:: Task directions ::
Copy out exactly the stretch of the listing below that begins at the line containing "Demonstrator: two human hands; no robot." and ends at the line containing "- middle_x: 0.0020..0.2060", and copy nothing outside it.
-- -- --
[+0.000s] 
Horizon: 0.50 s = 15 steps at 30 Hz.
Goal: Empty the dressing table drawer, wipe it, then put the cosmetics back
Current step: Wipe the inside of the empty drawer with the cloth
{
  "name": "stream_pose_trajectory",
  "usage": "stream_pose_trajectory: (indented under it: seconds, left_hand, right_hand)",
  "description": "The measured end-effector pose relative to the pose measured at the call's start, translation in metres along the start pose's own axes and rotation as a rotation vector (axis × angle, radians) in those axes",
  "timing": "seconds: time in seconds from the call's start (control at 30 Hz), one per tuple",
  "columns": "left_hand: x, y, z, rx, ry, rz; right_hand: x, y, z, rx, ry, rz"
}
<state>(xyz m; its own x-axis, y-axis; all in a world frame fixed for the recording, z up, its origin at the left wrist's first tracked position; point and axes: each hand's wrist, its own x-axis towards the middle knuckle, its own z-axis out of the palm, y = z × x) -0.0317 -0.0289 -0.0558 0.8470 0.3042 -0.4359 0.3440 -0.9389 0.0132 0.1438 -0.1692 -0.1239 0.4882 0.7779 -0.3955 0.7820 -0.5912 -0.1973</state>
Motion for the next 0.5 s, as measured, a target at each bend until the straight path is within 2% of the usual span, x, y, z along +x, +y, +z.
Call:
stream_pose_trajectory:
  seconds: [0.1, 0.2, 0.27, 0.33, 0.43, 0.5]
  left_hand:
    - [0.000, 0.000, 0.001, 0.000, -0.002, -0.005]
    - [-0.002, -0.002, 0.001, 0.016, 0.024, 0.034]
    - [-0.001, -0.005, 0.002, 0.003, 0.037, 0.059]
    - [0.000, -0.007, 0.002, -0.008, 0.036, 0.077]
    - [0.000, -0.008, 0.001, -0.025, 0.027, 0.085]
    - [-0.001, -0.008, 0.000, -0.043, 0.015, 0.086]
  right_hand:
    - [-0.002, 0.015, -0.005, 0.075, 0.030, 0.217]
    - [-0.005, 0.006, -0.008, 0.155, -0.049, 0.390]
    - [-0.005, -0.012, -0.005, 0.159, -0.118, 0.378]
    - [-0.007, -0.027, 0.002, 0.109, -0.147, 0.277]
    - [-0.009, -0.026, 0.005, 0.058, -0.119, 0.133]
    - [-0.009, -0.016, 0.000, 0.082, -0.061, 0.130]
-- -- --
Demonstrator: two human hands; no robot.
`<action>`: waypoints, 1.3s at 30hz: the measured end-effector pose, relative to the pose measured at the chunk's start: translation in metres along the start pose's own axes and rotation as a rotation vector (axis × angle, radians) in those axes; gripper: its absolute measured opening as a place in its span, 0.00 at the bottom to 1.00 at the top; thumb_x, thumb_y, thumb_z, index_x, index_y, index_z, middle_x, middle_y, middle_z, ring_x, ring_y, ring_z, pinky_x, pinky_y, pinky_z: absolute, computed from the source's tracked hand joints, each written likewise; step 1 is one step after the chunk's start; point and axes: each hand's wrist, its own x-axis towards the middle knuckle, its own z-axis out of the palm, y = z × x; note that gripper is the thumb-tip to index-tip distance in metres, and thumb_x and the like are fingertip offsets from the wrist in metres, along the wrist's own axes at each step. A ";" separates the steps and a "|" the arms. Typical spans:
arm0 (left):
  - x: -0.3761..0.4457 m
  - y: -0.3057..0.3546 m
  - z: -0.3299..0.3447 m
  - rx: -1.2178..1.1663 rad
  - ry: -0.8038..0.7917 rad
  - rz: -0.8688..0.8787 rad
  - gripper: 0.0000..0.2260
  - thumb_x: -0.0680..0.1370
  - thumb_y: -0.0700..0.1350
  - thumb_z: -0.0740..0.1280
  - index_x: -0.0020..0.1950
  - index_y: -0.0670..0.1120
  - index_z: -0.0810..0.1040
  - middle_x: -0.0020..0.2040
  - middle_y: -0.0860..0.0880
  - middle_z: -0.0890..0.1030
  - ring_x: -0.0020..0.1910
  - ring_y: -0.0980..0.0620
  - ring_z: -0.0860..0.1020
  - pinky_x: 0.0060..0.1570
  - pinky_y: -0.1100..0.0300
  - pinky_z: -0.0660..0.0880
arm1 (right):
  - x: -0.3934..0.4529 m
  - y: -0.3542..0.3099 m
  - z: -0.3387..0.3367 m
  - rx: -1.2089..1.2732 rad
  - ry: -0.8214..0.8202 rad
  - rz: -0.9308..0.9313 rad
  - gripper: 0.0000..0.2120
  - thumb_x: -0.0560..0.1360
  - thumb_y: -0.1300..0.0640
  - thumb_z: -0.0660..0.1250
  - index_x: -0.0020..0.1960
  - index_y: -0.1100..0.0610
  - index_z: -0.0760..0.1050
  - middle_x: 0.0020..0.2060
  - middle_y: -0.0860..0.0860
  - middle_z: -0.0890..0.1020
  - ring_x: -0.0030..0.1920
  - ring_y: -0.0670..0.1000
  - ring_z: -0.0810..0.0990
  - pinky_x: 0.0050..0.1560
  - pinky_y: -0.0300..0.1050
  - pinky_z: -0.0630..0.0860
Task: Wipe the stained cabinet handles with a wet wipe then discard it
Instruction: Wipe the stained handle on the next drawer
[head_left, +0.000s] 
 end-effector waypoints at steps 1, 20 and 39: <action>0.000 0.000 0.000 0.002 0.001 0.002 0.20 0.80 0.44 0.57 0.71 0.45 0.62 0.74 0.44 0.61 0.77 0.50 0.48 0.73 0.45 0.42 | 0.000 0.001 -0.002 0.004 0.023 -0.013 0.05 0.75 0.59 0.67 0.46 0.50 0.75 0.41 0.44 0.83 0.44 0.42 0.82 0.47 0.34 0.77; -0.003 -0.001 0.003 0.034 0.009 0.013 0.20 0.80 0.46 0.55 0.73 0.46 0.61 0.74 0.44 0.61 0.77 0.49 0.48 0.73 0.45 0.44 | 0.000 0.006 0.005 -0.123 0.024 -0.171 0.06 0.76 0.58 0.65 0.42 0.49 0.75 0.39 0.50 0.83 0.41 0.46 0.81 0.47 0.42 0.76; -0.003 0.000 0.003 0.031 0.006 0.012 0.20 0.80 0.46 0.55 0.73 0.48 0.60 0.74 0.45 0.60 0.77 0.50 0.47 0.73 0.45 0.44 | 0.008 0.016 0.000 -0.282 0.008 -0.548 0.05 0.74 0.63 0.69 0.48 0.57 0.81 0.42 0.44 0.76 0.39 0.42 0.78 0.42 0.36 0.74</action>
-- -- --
:: Your solution ::
Demonstrator: two human hands; no robot.
`<action>`: waypoints, 1.3s at 30hz: the measured end-effector pose, relative to the pose measured at the chunk's start: translation in metres along the start pose's own axes and rotation as a rotation vector (axis × angle, radians) in those axes; gripper: its absolute measured opening as a place in its span, 0.00 at the bottom to 1.00 at the top; thumb_x, thumb_y, thumb_z, index_x, index_y, index_z, middle_x, middle_y, middle_z, ring_x, ring_y, ring_z, pinky_x, pinky_y, pinky_z: absolute, computed from the source's tracked hand joints, each written likewise; step 1 is one step after the chunk's start; point and axes: each hand's wrist, its own x-axis towards the middle knuckle, its own z-axis out of the palm, y = z × x; note that gripper is the thumb-tip to index-tip distance in metres, and thumb_x and the like are fingertip offsets from the wrist in metres, along the wrist's own axes at each step. A ";" separates the steps and a "|" the arms. Typical spans:
arm0 (left):
  - x: -0.3761..0.4457 m
  - y: -0.3057..0.3546 m
  - z: -0.3299..0.3447 m
  - rx: -1.2178..1.1663 rad
  - ry: -0.8038..0.7917 rad
  - rz: -0.8688..0.8787 rad
  - gripper: 0.0000..0.2260
  - thumb_x: -0.0680..0.1370
  - thumb_y: -0.0700..0.1350
  - thumb_z: -0.0740..0.1280
  - index_x: -0.0020..0.1950
  - index_y: -0.0670..0.1120
  - index_z: -0.0810..0.1040
  - middle_x: -0.0020..0.2040
  - middle_y: -0.0860..0.0880
  - middle_z: -0.0890..0.1030
  - ring_x: -0.0020..0.1910
  - ring_y: -0.0980..0.0620
  - ring_z: -0.0860..0.1020
  - pinky_x: 0.0060..0.1570
  - pinky_y: -0.1100..0.0300
  - pinky_z: -0.0660..0.0880
arm1 (right):
  - x: -0.3934..0.4529 m
  - y: -0.3542..0.3099 m
  - z: -0.3387..0.3367 m
  - rx: -1.2089..1.2732 rad
  - ry: -0.8214..0.8202 rad
  - rz: -0.9308..0.9313 rad
  - gripper: 0.0000..0.2120
  - thumb_x: -0.0560..0.1360
  - thumb_y: -0.1300..0.0640
  - thumb_z: -0.0660..0.1250
  - index_x: -0.0020..0.1960
  - index_y: -0.1100..0.0610
  - index_z: -0.0760..0.1050
  - middle_x: 0.0020..0.2060

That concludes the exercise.